• [PROBLEM TO SOLVE] Send back the whole listing untouched.
[Opening COLLECTED DATA section]
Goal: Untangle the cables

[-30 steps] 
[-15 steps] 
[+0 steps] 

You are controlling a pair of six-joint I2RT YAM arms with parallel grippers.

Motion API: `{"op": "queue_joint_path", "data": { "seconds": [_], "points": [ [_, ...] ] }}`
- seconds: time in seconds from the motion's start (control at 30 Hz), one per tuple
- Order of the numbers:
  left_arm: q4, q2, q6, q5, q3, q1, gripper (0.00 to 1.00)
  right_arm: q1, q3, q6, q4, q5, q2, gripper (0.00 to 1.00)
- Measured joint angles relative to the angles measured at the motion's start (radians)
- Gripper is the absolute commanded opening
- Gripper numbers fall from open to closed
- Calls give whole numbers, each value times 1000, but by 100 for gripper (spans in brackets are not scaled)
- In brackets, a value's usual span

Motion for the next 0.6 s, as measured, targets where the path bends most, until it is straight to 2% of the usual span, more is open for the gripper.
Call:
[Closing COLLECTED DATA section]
• [TASK ANSWER]
Goal: Untangle the cables

[-30 steps] 
[-15 steps] 
[+0 steps] 

You are controlling a pair of six-joint I2RT YAM arms with parallel grippers.

Motion API: `{"op": "queue_joint_path", "data": { "seconds": [_], "points": [ [_, ...] ] }}`
- seconds: time in seconds from the motion's start (control at 30 Hz), one per tuple
- Order of the numbers:
  left_arm: q4, q2, q6, q5, q3, q1, gripper (0.00 to 1.00)
  right_arm: q1, q3, q6, q4, q5, q2, gripper (0.00 to 1.00)
- Measured joint angles relative to the angles measured at the motion's start (radians)
- Gripper is the absolute commanded opening
- Gripper numbers fall from open to closed
- Calls give whole numbers, each value times 1000, but by 100 for gripper (spans in brackets are not scaled)
- In brackets, a value's usual span

Motion for the next 0.6 s, as measured, targets where the path bends most, until it is straight to 2% of the usual span, more is open for the gripper.
Call:

This completes the output.